Depending on what you play, playing the guitar can be a really demanding physical task for your hands, arms, shoulders... like a sport.
So just like you do when you do a sport in a serious manner, you need to make sure that you take care of your body...
thank you for sharing your experiences and thoughts regarding this topic.
needless to say, that even in this case, none of the excercises that I wrote are carved in stone. my personal needs are different from yours or others. things that work for me doesnīt necessarily have to work for others.
but even though we are talking about the guitar as our instrument, it needs our body ( or parts of it ) to be played.
and the more it is used the "better" it has to work.
just like a proper running car.
all I wanted and still want to figure out, is that everyone of us should do his/her very best to keep his/her "machine" properly running and not to overhear an upcoming motordamage.
and donīt forget to refill oil after each 1000km driven.
all the best to you guys,
Warming up was never a serious issue for me until I started to really get into the world of classical guitar.
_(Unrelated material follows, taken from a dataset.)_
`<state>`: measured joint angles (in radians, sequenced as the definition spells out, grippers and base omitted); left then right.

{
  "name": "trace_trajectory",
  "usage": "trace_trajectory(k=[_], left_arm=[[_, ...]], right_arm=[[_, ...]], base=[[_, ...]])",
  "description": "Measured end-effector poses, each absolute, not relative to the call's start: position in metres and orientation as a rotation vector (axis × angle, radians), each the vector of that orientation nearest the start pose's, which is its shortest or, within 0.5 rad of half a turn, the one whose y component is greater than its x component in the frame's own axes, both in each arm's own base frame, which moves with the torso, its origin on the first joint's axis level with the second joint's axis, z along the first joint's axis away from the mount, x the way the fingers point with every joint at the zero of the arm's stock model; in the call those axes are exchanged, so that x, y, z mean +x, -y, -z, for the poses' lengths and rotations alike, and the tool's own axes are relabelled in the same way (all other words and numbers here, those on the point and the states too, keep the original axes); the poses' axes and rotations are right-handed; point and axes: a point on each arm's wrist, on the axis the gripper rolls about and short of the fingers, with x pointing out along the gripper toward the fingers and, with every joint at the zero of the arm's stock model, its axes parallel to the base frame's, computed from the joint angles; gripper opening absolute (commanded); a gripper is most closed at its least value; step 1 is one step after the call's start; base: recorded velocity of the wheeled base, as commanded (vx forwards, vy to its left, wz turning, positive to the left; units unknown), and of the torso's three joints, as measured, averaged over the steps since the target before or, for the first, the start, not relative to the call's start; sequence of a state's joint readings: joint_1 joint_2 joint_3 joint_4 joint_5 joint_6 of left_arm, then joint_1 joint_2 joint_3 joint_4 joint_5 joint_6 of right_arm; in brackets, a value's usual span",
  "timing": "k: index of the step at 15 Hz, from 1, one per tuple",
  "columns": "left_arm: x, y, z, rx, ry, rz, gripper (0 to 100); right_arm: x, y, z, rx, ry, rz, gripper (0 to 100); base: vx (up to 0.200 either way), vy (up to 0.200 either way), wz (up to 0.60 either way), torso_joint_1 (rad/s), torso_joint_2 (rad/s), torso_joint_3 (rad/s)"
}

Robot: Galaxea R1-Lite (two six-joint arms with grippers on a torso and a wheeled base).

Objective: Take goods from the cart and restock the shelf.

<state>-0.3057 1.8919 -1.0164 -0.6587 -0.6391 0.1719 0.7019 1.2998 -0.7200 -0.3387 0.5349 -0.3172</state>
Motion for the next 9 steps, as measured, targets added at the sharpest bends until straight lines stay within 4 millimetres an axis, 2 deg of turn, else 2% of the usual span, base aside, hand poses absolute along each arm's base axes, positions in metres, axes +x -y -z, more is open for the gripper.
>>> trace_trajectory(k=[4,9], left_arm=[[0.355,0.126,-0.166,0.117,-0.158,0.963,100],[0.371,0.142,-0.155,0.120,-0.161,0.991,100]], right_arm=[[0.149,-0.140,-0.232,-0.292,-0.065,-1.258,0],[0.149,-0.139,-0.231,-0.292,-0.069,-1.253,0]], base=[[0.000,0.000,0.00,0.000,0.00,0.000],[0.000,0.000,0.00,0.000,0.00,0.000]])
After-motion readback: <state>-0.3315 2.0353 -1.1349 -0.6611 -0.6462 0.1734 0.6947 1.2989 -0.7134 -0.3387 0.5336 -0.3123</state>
I struggled for several years with lower back pain and tension, something that can really sap the emotion from a performance. I basically came up with a three part prep-method for playing guitar (classical and other wise). First, a full body warm up: stretching the limbs and back, just getting loose and letting the blood flow. Second, paying careful attention to posture. This part will differ for everyone depending on their body type. Just find a position with as little tension as you can get where the guitar is held in a stable position. When sitting, my left foot is farther forward than my right etc.. posture is very important but I can't tell you how to do it.. just trial and error.. The third part is the actual guitar mechanics. Depending on the style of the piece I am working on this can include 3 note per string and 4-3 note per string scales, drop-2 seventh chords, a few wide stretch exercises, muted right hand speed picking, and , for classical, some right hand exercises focusing on angle of attack and flesh/nail contact. This is the way I pretty much prepare for serious practice sessions, and it all takes about 10 minutes. I'm not sure if any of this is relevant to your situation, just though I'd share.
P.S. - This is my first post on these forums. I've been following Guni's pages since it was guitar4u, it has always been an enlightening experience. Congradulations to Guni and Eric and all here at ibreathmusic and happy birthday.